Я прибыл в бухту как фон-барон, как Садко, богатый гость. Почти на собственной яхте. Не на адмиральской, конечно. На люгере «Геленджик», выделенном в мое полное распоряжение на первом этапе плана, придуманном де Виттом и доведенном до ума мною с Проскуриным.
Стоило мне оказаться на борту, как бедный лейтенант Алексеев дернулся и отшатнулся. Он узнал меня мгновенно. Не забыл о памятной встрече в Бомборах в кабинете генерал-майора Пацовского и про перевозку нашей группы в Поти.
Еще больше его напугала моя реакция. Я бросился к нему с объятиями.
— Иван Тимофеевич! Как я рад тебя видеть! Да полно же! Не будь букой! Ведь ты, считай, как добрый Гименей, вез меня с будущей супругой к нашему счастью!
Лейтенант пристально рассмотрел мой иконостас. Хлопнул себя по лбу. И широко, от души улыбнулся.
— Вот же я якорь! Ну, конечно! Ведь были мысли! Разведка, значит?
— Она самая! Так — что? Обнимемся?
Мы обнялись как старые друзья. Похлопали друг друга по плечам. И сразу договорились перейти на обращение по именам.
— Какие будут указания, господин поручик?
— Ваня, ну какие, к черту, указания⁈
— Не табань, Коста! От адмирала поступило четкое указание. В полное распоряжение!
— Тогда давай моего человечка с брига «Телемак» захватим и отправимся в Фиолент.
Несчастный Бахадур все отлеживался на бриге. Поправлялся после эпического удара по его бедной головушке кофель-нагелем. Мы аккуратно его перевезли на люгер. И двинулись на выход из Севастопольской бухты. На встречу с Тамарой. Я заранее предвкушал головомойку с рукоприкладством за то, что недоглядел. За то, что в столь неподобающем виде верну ее защитника и любимчика.
… Душа моя, Тамара, стояла на берегу. С бутылочкой в руках. Завидев «Геленджик» и меня, стоявшего на носу, замахала рукой. Я долго махал в ответ. Пока меня своим смехом не остановил Ваня.
— Коста, мы не раньше, чем через полчаса, пристанем. Не устанешь?
Я угомонился.
Ваня был прав.Через 30 минут причалили к самому берегу. Я быстро сбежал по сходням на землю. Тома, уже стояла напротив. Ну, наконец-то. Жёнушка любимая! Крепко обнялись до хруста в костях. Застыли в длинном поцелуе, ни на кого не обращая внимания. Еле оторвались, заслышав сзади шаги Бахадура, а потом его довольный клёкот. Тамара бросилась к нему.
— Бахадур!
Но тут же остановилась, заприметив повязанную голову. Запричитала.
— Что? Что случилось? — была напугана, обнимая алжирца. — Тебя ранили? Коста!
Ну, конечно! Фурия уже обернулась на меня. Смотрела гневно. Не уберёг, видите ли, её любимчика.

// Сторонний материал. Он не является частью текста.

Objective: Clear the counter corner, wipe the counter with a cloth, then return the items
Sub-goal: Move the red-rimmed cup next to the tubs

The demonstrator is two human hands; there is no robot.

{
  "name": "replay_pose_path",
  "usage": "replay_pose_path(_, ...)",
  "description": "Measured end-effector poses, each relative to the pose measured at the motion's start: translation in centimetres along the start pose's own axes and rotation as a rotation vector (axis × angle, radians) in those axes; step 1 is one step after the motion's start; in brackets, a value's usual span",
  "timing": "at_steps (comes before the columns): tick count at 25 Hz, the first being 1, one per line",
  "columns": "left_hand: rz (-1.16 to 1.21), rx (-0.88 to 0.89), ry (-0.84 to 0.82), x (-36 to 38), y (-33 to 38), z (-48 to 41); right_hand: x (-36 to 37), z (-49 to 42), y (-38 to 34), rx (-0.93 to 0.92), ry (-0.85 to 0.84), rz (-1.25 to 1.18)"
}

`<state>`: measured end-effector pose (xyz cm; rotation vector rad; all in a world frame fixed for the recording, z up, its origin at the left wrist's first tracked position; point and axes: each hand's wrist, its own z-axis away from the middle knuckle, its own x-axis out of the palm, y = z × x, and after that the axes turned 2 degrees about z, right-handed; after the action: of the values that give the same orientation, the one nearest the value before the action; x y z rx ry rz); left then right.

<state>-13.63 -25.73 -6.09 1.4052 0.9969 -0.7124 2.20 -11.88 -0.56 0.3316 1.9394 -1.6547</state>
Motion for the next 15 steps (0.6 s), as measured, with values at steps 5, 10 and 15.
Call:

— Тамара, ну что ты сразу начинаешь? — пытался я по-хорошему.
— А я еще не начинала! — осадила меня жена. — Что с ним? Как это случилось? И почему ты позволил этому случиться?
— Тома, люди смотрят! — я перешёл на шёпот.
Действительно, чуть ли не вся команда люгера не отказала себе в удовольствии понаблюдать, как славный герой, личный посланец адмирала, которому отдали в услужении их всех с кораблём в придачу, словно школяр стоит и переминается с ноги на ногу перед хрупкой девушкой.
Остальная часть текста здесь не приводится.